### [Action item]
Skipping any pictures, repeat exactly and only the lines from the one that holds "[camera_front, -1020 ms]" to the last line of the material, both included.

### [Collected data]

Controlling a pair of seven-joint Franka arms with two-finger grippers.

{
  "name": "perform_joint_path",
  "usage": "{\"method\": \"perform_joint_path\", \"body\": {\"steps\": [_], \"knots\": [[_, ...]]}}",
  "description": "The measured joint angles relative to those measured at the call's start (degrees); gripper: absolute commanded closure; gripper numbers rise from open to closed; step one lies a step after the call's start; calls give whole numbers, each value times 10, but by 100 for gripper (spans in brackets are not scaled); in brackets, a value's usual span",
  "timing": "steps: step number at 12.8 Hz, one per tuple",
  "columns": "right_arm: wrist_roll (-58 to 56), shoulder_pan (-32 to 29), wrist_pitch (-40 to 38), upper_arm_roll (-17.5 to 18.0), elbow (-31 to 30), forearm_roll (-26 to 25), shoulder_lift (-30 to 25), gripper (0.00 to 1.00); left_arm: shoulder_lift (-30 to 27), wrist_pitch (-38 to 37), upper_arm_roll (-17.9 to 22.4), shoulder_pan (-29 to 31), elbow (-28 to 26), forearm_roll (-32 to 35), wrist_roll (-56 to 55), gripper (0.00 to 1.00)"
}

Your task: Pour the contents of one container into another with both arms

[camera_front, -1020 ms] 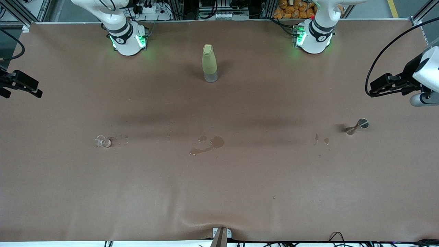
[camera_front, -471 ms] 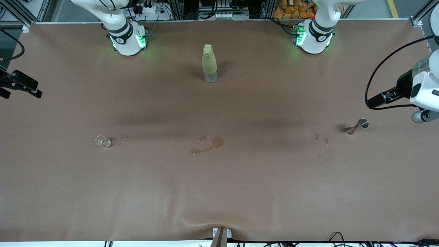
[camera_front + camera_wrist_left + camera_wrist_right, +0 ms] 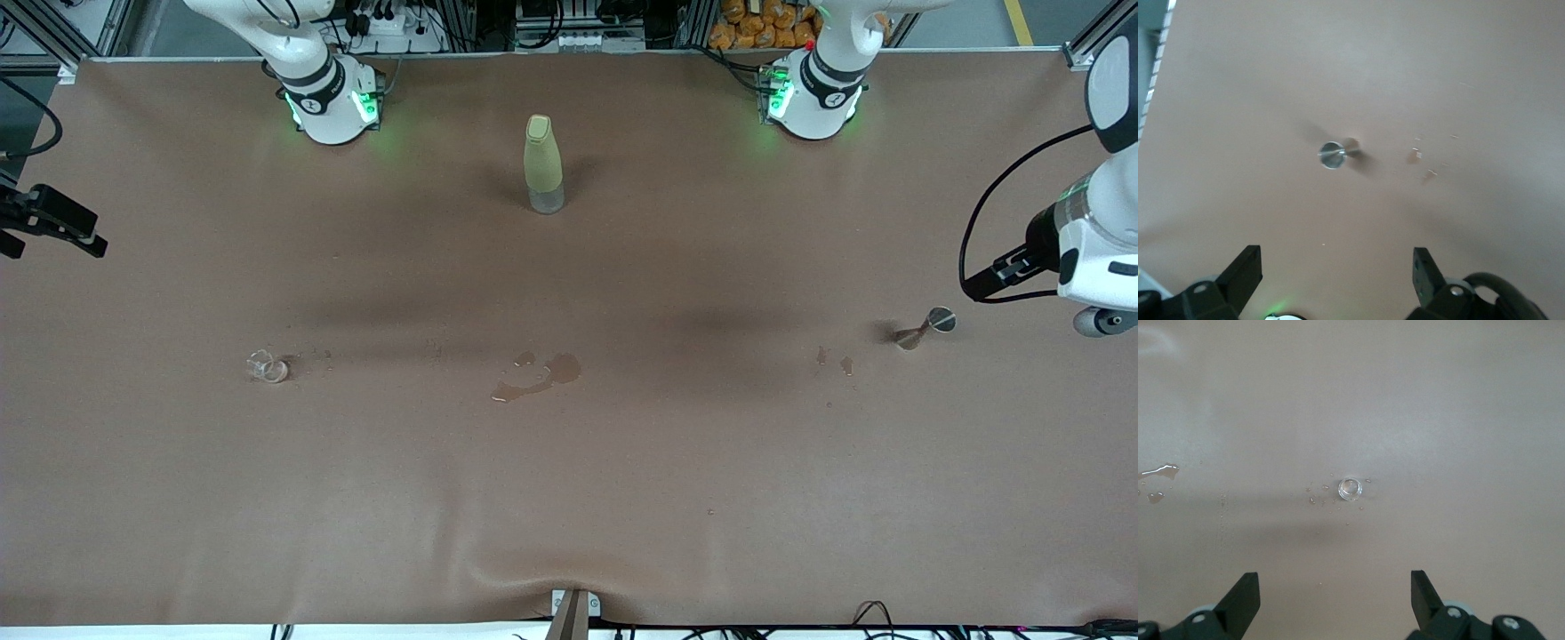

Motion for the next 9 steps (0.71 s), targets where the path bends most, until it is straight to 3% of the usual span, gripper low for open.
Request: {"method": "perform_joint_path", "body": {"steps": [5, 9], "knots": [[-58, -12, -29, -9, 4, -1, -2, 0, 13, 31, -16, -20, -68, 91, -172, 0], [-122, -33, -48, -14, 6, -1, -6, 0, 27, 49, -17, -23, -90, 116, -205, 0]]}}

### [Written answer]
[camera_front, -1020 ms] 
[camera_front, -471 ms] 
[camera_front + camera_wrist_left + camera_wrist_right, +0 ms] 

Motion for the next 9 steps (0.71 s), targets where the path bends most, until it is straight to 3% of the usual span, gripper low for open.
Request: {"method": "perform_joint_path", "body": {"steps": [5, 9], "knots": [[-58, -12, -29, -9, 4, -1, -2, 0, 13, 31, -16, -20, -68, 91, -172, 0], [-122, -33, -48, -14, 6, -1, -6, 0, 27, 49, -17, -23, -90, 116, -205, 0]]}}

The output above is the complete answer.